What "Good Design" Actually Means for Scalability
Three design properties determine whether a system will scale predictably:
Statelessness in the hot path. If your application servers hold no session state — no in-memory user sessions, no local file locks, no instance-specific caches — adding instances behind a load balancer is trivially effective. If they do hold state, horizontal scaling requires sticky sessions or state synchronization, both of which add complexity and failure modes.
Bounded operations. Every operation in the system should have a bounded, predictable cost. A database query that does a full table scan is not bounded — its cost grows with data volume. A queue consumer that processes one message at a time is bounded — its throughput scales with worker count. Systems made of bounded operations can be scaled predictably. Systems with unbounded operations will hit ceilings that horizontal scaling cannot address.
Explicit coupling. Services that communicate synchronously are coupled at runtime. If Service A calls Service B synchronously, Service A's availability and latency are bounded by Service B's. Under load, this coupling amplifies. Latency in Service B queues up threads in Service A. Failures in Service B cascade to Service A. Explicit async coupling — using a queue between services — breaks this dependency and allows each service to scale independently.
# Implicit runtime coupling (synchronous):
def handle_order(order):
result = inventory_service.reserve(order.items) # blocks
billing_service.charge(order.payment) # blocks
notification_service.send_confirmation(order) # blocks
return result
# If any of these services slow down, the whole endpoint slows down.
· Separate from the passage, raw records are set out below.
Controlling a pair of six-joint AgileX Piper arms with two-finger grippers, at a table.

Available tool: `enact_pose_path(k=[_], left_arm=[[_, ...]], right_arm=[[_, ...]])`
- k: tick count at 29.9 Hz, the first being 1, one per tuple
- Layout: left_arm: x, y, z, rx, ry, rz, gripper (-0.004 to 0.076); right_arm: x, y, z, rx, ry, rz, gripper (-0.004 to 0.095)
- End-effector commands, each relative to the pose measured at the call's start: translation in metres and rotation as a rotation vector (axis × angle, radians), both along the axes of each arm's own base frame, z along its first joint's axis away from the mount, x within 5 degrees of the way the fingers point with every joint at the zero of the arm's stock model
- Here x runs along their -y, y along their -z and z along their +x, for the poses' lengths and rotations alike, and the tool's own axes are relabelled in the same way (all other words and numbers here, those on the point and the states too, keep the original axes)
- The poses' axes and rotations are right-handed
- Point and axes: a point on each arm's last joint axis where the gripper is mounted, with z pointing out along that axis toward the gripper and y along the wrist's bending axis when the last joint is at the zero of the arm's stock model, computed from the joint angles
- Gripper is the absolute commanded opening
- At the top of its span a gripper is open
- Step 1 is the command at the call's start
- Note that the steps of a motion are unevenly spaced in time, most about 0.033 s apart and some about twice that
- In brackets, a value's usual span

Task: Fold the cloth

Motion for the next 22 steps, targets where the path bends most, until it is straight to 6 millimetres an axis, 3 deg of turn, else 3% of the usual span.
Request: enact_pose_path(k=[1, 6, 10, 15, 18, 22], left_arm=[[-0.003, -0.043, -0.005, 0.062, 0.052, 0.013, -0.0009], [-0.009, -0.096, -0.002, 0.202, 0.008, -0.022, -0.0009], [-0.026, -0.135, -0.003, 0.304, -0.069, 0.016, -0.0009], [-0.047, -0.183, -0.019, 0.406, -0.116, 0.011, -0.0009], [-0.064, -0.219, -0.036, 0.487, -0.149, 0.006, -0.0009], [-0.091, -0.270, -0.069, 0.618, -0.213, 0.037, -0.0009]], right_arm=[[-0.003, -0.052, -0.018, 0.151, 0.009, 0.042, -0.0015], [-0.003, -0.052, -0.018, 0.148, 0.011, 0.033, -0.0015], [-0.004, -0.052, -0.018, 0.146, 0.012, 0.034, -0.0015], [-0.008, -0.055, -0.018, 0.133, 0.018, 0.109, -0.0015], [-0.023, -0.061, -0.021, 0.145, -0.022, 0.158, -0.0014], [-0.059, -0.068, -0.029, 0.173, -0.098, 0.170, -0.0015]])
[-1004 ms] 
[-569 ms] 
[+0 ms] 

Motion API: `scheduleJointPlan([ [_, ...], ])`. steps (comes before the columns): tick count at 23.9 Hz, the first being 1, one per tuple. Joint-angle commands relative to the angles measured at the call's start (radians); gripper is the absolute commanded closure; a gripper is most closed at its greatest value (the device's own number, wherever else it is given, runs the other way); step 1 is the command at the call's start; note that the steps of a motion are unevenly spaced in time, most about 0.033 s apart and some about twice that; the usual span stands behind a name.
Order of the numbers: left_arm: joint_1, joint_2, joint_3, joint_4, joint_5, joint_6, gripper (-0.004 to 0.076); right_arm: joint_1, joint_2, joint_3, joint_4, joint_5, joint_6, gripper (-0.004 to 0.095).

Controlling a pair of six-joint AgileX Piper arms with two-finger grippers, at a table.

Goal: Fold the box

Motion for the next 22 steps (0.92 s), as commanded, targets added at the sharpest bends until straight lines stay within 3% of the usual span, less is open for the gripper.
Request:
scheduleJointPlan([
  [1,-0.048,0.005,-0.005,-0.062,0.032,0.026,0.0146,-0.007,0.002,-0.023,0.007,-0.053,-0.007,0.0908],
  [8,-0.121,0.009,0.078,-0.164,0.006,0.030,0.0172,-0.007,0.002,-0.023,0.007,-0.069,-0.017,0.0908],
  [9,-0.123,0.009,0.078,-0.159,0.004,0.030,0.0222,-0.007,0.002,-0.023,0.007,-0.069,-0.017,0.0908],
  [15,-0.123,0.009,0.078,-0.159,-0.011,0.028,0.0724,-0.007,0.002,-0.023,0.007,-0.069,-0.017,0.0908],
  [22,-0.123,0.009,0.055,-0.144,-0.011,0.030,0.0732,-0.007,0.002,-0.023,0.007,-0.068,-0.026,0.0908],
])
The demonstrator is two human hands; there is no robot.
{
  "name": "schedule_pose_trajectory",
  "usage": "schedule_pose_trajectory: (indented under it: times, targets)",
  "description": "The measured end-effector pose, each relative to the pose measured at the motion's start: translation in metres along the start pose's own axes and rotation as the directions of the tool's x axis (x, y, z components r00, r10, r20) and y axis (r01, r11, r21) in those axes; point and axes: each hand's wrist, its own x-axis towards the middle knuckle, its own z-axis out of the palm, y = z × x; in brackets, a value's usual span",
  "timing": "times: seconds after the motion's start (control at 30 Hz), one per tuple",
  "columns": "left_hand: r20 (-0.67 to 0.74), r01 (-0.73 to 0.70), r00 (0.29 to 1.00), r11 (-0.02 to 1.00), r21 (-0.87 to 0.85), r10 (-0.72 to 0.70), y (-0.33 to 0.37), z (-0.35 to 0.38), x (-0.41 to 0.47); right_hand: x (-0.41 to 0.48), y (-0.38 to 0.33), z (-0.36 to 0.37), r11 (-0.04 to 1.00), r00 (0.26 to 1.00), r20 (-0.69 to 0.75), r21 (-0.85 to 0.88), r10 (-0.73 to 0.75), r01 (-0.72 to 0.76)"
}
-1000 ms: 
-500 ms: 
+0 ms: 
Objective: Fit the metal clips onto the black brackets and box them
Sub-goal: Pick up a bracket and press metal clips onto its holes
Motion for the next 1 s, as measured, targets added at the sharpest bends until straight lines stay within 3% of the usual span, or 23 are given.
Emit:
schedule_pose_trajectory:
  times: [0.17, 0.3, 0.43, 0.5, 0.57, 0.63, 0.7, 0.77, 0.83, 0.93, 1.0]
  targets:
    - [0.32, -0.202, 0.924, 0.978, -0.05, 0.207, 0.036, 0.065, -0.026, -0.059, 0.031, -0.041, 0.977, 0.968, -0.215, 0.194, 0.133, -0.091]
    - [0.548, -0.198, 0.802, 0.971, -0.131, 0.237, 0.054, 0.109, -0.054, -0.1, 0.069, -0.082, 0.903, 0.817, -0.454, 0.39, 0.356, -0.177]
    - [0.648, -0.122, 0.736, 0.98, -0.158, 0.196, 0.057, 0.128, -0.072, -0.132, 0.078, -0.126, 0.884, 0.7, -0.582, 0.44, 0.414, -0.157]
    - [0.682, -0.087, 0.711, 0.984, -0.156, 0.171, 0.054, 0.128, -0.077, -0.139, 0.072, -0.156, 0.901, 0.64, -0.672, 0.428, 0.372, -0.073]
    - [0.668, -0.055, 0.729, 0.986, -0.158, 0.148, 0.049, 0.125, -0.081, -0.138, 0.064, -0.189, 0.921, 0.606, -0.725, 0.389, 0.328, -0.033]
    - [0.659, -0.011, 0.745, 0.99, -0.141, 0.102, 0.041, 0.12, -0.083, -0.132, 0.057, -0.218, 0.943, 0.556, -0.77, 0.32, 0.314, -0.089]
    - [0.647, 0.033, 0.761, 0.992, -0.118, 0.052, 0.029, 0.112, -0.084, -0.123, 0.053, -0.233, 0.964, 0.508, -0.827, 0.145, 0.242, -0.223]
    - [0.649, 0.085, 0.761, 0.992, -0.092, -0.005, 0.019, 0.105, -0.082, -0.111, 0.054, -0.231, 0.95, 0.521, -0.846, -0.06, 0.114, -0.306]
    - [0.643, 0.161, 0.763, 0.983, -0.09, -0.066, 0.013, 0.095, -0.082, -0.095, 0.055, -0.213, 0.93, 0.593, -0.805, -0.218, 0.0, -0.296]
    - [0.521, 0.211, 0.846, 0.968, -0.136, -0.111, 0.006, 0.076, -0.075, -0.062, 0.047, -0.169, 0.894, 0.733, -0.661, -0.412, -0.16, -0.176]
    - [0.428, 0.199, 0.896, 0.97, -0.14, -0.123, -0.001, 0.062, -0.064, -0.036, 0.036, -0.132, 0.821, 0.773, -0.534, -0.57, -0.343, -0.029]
# Explicit coupling (async):
def handle_order(order):
db.save_order(order, status="pending")
queue.publish("orders.created", order.id)
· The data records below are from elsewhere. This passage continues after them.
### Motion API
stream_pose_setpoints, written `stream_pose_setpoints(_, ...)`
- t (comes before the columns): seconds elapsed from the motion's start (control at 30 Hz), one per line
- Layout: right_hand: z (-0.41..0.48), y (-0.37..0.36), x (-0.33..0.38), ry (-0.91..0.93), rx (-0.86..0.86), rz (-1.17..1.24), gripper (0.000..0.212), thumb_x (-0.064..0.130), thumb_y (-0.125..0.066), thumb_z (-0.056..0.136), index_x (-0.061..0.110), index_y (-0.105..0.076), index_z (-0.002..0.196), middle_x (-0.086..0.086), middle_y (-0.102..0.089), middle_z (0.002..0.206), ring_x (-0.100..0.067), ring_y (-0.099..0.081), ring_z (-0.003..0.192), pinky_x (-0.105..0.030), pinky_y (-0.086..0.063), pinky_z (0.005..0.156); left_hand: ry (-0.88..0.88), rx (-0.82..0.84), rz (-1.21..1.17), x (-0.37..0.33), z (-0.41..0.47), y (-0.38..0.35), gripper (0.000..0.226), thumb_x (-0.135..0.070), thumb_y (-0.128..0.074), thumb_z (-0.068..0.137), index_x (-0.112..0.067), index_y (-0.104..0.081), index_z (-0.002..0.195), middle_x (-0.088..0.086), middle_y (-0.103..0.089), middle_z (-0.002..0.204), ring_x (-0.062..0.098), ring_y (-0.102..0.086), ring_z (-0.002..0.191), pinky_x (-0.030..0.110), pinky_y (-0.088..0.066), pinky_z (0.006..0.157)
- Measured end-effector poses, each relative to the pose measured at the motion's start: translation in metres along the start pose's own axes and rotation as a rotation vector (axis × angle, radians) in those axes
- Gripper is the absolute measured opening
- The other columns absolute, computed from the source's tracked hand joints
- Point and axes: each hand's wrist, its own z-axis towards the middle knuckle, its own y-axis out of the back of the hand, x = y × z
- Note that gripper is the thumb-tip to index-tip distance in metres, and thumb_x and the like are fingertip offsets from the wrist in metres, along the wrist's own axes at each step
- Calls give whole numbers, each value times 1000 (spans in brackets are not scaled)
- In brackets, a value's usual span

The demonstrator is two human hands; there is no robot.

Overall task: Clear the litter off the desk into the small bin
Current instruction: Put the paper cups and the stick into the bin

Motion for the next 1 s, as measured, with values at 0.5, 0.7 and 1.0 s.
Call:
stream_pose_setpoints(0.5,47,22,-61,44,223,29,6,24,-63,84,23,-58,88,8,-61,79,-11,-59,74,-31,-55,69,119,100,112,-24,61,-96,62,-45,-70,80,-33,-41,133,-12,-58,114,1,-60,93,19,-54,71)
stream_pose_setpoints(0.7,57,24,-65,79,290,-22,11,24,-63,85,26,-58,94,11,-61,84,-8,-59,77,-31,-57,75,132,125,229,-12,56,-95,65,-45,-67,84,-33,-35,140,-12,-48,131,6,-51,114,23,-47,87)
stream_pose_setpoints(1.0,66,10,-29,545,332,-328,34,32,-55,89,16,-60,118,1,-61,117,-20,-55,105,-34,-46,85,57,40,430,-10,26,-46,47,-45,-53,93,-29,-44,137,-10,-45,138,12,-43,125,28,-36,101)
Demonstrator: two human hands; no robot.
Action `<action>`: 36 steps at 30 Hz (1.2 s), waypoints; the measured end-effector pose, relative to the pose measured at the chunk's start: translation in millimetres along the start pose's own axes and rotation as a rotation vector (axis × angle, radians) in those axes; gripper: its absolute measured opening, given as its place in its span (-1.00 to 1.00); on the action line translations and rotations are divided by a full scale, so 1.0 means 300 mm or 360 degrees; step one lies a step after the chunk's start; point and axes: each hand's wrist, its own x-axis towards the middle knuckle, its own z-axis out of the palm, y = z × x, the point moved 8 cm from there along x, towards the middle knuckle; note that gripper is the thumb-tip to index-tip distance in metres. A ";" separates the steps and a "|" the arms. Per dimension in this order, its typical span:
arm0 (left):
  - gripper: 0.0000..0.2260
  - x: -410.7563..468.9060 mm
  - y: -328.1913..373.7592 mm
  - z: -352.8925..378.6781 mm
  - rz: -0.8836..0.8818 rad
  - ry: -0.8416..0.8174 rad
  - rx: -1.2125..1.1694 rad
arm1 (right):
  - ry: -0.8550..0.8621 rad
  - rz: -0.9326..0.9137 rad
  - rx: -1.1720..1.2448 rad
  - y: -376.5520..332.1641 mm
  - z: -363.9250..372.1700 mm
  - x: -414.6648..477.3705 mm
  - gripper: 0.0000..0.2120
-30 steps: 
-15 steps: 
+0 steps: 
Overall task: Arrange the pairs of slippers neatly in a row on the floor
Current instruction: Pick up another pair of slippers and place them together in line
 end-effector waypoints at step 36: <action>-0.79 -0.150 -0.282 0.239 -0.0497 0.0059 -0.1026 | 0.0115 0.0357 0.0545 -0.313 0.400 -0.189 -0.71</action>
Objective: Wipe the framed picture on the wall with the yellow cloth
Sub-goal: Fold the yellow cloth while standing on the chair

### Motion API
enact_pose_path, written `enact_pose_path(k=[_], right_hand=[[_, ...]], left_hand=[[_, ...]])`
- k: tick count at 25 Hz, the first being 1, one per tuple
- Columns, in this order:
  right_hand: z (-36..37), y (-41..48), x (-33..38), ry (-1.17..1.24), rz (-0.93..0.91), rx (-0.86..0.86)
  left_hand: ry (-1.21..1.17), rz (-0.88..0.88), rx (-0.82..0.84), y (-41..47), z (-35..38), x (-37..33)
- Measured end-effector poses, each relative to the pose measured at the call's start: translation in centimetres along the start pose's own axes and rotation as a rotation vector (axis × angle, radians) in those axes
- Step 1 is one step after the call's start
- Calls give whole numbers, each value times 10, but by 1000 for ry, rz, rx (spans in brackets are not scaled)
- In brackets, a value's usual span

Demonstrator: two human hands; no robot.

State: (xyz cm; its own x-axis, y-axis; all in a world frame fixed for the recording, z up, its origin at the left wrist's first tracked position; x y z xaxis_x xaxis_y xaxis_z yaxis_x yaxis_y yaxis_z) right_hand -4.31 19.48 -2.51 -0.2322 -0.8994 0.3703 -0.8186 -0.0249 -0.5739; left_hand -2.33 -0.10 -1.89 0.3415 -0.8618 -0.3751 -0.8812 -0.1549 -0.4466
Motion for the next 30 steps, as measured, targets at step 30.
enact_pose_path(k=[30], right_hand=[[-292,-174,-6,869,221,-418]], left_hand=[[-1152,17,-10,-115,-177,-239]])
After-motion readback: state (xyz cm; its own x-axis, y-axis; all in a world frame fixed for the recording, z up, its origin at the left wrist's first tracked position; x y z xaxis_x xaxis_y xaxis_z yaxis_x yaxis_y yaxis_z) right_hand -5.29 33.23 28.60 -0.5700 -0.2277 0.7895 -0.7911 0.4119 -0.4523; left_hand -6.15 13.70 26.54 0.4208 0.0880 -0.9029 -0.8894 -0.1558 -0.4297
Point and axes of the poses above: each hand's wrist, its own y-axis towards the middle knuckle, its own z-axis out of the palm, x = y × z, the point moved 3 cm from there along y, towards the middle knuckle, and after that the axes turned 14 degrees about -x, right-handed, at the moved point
return {"status": "accepted"}
# Downstream services consume the queue independently.
# This endpoint is fast and isolated from downstream latency.
Where Scalability Problems Actually Come From
Most systems that struggle under load have one of three root causes:
N+1 query patterns. The application issues one query to get a list of 100 records, then one query per record to fetch associated data — 101 queries for what could have been 2. This does not become visible in development where datasets are small. It becomes visible in production when the list has 10,000 items.
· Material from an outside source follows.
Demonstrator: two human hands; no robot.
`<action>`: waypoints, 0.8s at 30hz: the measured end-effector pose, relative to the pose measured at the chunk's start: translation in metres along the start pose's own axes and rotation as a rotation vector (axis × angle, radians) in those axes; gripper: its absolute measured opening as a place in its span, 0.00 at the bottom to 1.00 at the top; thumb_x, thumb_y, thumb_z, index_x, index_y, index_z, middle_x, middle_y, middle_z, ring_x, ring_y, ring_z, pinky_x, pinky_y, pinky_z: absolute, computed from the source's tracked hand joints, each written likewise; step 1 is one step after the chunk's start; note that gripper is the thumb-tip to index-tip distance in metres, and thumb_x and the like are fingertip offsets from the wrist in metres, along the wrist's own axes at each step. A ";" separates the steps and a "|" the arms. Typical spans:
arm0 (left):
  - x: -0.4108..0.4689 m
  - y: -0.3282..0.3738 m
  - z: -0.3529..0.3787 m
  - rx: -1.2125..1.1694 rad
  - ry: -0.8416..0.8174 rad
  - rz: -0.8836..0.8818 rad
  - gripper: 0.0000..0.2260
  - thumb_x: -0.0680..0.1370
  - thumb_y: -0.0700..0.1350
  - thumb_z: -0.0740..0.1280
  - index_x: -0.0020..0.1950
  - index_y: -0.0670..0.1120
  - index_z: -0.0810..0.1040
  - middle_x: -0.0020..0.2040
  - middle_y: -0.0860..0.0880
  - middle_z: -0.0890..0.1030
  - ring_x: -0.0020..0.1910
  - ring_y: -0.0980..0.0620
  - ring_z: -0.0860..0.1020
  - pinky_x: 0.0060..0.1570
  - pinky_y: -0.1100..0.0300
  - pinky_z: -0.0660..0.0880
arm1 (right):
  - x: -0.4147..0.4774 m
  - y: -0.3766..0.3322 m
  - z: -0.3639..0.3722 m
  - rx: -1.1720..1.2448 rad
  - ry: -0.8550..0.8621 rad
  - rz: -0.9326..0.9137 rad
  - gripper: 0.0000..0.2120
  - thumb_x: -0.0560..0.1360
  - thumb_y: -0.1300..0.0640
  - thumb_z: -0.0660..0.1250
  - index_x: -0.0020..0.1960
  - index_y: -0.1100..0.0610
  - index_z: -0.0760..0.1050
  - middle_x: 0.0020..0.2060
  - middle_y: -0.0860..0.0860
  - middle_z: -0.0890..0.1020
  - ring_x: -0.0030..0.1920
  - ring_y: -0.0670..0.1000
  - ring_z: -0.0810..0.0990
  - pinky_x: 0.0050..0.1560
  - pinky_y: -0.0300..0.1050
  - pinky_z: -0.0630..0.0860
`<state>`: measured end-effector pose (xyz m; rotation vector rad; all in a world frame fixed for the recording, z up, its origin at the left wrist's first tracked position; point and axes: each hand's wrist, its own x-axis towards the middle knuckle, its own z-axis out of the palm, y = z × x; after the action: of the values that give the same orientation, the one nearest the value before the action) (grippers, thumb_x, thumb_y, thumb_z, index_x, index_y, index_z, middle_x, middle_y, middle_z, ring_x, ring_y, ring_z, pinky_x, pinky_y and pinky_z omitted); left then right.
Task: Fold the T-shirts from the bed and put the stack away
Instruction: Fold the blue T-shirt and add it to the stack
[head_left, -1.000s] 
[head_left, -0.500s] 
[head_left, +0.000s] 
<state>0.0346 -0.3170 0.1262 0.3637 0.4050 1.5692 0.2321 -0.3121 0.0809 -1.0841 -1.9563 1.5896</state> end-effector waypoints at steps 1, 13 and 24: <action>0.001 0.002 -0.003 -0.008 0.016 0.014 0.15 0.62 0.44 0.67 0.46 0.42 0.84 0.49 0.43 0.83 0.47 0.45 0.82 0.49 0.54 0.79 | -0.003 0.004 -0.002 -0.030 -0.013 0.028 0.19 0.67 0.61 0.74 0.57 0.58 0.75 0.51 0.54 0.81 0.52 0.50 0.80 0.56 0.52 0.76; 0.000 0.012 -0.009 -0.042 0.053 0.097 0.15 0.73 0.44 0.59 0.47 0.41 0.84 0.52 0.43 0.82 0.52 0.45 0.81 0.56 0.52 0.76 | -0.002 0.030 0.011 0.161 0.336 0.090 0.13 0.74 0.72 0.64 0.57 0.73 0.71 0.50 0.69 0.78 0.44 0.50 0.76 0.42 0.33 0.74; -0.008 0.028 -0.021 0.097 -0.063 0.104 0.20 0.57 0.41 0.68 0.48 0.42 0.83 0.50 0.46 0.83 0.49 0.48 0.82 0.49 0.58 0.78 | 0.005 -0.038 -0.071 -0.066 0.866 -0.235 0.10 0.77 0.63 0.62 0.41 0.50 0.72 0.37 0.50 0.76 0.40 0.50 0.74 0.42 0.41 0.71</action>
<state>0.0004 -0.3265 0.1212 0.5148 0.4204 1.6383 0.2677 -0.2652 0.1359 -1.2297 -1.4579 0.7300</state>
Missing or incorrect indexes. A query that works fine at 10,000 rows becomes a multi-second operation at 1,000,000 rows without the right index. This is not a scaling problem. It is a design problem that load has made visible.
Synchronous fan-out. A single user action triggers synchronous calls to multiple downstream services. Each call adds latency. At low concurrency, this is invisible. At high concurrency, thread pools exhaust and the system queues requests externally.
None of these are solved by horizontal scaling. They are solved by fixing the design. Adding instances replicates the problem.
The Practical Test
Before reaching for a scaling solution, identify what is actually saturating. Use your APM — Datadog, New Relic, Honeycomb — to find where time is actually spent in the request. Is the database the bottleneck? Is it a specific query? Is it a service dependency? Is it lock contention?
Most systems that claim to have a scaling problem have a query problem, a connection pool configuration problem, or a synchronous coupling problem. Fix the design first. Then scale. In that order.
When you fix the design, you will often discover the system handles the current load fine. When you scale first, you run more instances of a broken design and pay more for the privilege.